Automated Machine Learning

Not to fear, though, as Machine Learning is coming to the rescue of Machine Learning! Increasingly, stages of the ML pipeline are becoming automated through the use of ML techniques, giving rise to Automated Machine Learning (or AutoML) tools, both commercial (e.g., DataRobot, Dataiku DSS, Google Cloud HyperTune) and open source (e.g. Auto-WEKA, autosklearn, H2O, TransmorgrifAI, and TPOT).

However, despite the hype around automated ML, it has actually been around for at least two decades, because it began as automated predictive modelling.

As the name suggests, AutoML tools help to automate stages of Machine Learning, which typically follows a process of data preparation (normalisation, transformation and scaling, feature extraction and feature engineering), model building and training (model testing, model selection, hyper-parameter tuning, model validation) and model deployment.

Hyper-parameter tuning

Originally, AutoML tools automated the processes of model selection and hyper-parameter tuning, which often requires searching through huge numbers of possible settings to derive the best performing models (i.e. an optimisation problem).

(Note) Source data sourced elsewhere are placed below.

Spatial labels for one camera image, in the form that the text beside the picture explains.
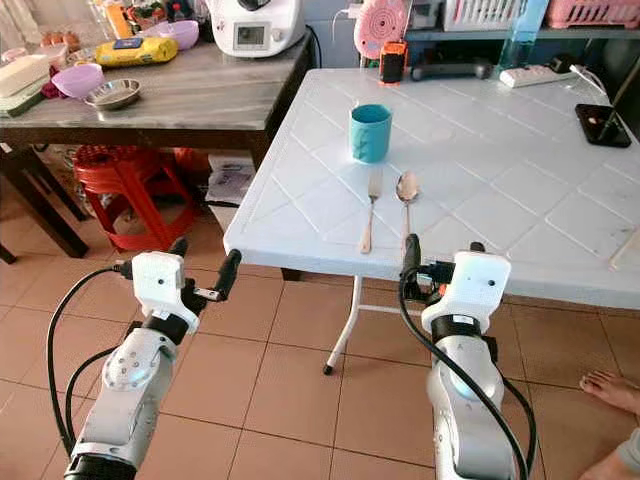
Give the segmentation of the steel spoon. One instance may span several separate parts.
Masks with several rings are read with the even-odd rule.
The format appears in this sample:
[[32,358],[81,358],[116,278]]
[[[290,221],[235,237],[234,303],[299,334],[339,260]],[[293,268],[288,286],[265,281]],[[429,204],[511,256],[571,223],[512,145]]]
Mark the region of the steel spoon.
[[396,195],[398,200],[402,202],[403,207],[403,228],[402,234],[404,238],[411,236],[412,232],[412,220],[411,220],[411,205],[419,196],[419,179],[412,172],[404,172],[399,175],[396,186]]

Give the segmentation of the red plastic stool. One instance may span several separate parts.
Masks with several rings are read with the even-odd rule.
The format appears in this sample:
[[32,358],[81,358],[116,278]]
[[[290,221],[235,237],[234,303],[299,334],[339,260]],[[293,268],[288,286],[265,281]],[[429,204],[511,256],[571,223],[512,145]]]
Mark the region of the red plastic stool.
[[[193,189],[180,178],[173,155],[138,146],[84,145],[73,155],[76,179],[116,251],[166,250],[195,224],[198,204]],[[168,221],[156,195],[178,195],[183,209]],[[132,210],[145,233],[128,234],[115,220]]]

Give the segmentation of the teal plastic cup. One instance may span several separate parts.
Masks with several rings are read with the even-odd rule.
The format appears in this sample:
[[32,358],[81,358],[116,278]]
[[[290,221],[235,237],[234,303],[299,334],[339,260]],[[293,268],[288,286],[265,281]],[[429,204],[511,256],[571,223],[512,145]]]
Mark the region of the teal plastic cup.
[[392,133],[392,110],[380,104],[361,104],[349,111],[349,154],[362,164],[387,160]]

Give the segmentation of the dark wooden table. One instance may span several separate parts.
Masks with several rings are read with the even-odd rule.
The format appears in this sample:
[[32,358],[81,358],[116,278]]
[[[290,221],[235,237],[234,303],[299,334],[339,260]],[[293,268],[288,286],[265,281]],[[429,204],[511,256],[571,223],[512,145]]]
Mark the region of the dark wooden table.
[[99,111],[77,99],[38,102],[0,120],[4,200],[17,202],[73,259],[86,243],[24,173],[35,145],[137,145],[224,148],[251,152],[260,165],[308,69],[310,40],[270,58],[233,58],[198,44],[169,63],[109,70],[110,81],[140,82],[140,100]]

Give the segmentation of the stainless steel bowl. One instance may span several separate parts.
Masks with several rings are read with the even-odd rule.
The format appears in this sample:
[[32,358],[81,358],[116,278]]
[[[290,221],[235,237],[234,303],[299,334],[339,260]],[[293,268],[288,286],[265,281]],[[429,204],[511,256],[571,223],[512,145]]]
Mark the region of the stainless steel bowl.
[[141,83],[138,79],[111,79],[100,84],[84,97],[91,108],[102,111],[115,111],[128,108],[141,99]]

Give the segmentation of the long black device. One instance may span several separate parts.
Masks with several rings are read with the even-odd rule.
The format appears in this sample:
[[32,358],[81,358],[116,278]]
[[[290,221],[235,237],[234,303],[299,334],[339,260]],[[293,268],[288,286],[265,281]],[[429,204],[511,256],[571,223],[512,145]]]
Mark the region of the long black device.
[[484,81],[492,76],[494,68],[493,63],[481,58],[458,63],[424,63],[410,68],[410,78],[412,81],[426,81],[431,78],[470,77]]

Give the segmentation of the white power strip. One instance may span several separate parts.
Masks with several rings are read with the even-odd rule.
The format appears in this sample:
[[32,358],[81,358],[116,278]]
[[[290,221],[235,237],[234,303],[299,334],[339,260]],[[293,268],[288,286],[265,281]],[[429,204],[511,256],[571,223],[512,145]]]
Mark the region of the white power strip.
[[572,70],[557,72],[545,65],[529,65],[529,67],[509,68],[499,74],[499,82],[508,88],[522,88],[535,86],[535,84],[547,84],[553,82],[568,81],[576,78],[577,74]]

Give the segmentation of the orange and black device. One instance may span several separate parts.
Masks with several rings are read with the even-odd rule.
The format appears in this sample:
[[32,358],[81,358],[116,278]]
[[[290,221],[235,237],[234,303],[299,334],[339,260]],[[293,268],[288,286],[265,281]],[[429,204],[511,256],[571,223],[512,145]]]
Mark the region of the orange and black device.
[[403,40],[384,42],[379,61],[379,81],[381,84],[398,84],[406,76],[408,46]]

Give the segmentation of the white and green box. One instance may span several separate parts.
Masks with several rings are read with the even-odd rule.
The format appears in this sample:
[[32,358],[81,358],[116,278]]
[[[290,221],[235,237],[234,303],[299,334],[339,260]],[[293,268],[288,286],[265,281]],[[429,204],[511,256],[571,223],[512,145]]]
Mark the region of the white and green box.
[[50,81],[50,59],[26,55],[3,65],[0,70],[0,113],[19,116],[38,104],[42,88]]

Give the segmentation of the blue transparent bottle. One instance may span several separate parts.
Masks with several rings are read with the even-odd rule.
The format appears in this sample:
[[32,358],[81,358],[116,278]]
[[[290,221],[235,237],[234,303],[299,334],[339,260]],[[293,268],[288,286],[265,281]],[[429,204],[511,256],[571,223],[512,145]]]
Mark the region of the blue transparent bottle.
[[550,0],[521,0],[518,15],[512,20],[508,38],[500,51],[498,70],[522,68],[530,64],[549,4]]

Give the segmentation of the white plastic basket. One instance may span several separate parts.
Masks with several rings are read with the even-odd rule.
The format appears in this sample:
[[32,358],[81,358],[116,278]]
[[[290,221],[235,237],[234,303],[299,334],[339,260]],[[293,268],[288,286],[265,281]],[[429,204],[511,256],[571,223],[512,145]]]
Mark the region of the white plastic basket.
[[527,0],[445,0],[445,32],[509,29],[524,13]]

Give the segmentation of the white kitchen appliance with display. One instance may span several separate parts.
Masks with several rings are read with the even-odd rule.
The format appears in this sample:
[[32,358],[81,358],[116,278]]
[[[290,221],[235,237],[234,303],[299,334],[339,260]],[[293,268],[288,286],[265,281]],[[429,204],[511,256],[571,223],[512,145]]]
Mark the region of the white kitchen appliance with display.
[[234,58],[270,58],[305,36],[302,0],[205,0],[215,44]]

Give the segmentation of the pink round fan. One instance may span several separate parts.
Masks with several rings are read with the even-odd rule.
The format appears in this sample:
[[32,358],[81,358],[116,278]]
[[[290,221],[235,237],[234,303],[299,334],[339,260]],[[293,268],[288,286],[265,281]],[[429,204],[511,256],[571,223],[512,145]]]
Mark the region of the pink round fan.
[[412,0],[364,0],[349,12],[355,23],[355,47],[364,59],[380,59],[385,46],[407,58],[404,33],[410,26]]

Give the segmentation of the person's bare leg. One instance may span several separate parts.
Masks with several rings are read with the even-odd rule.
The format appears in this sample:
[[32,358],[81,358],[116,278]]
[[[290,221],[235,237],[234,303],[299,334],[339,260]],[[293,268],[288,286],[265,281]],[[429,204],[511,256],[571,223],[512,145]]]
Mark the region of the person's bare leg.
[[579,480],[640,480],[640,428],[588,468]]

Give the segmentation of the pink plastic basket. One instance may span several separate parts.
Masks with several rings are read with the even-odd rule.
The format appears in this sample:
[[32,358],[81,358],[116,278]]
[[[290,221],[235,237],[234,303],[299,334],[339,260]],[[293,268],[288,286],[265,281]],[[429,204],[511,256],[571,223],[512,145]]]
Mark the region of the pink plastic basket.
[[570,27],[621,26],[640,28],[640,0],[550,0],[547,26]]

However, automation is becoming more widespread throughout stages of the ML process… and indeed the wider analytical and data science processes, such as the cleaning of data, algorithm tuning and selection across multiple models and the deployment and maintenance of models. This enables greater use of autonomy in business processes, as well as the execution of the ML pipeline.

The result is twofold:

  • For the non-expert, who may have good business understanding but limited ML knowledge, the use of AutoML tools can help to reduce technical barriers, guiding them through the ML process and thereby opening up new opportunities.
  • On the other hand, for the expert being able to automate aspects of the ML process, many of which can be laborious and time-consuming, is welcomed and frees up their time to focus on other areas, such as interpreting the outputs of the ML process, communicating insights, and carrying out richer forms of analytical work, for example identifying new opportunities to apply ML and AI.

Despite the benefits afforded by AutoML, it is worth pointing out some of the challenges and pitfalls.

Challenges and pitfalls

It is important to understand that the use of automation is not a simple replacement for Machine Learning expertise; rather the tools are able to support the data workers.

Data and algorithmic literacy is a key problem facing organisations that does not go away with AutoML tools: users still need a basic understanding and awareness of the ML process and techniques, and senior management need to understand what AutoML can, and cannot, do.

Despite the marketing of AutoML, it will not fully automate the end-to-end process of data to insight (and action) as is often suggested; some aspects will remain largely manual and require human intervention.

Prof Clough: Machine Learning is coming to the rescue of Machine Learning!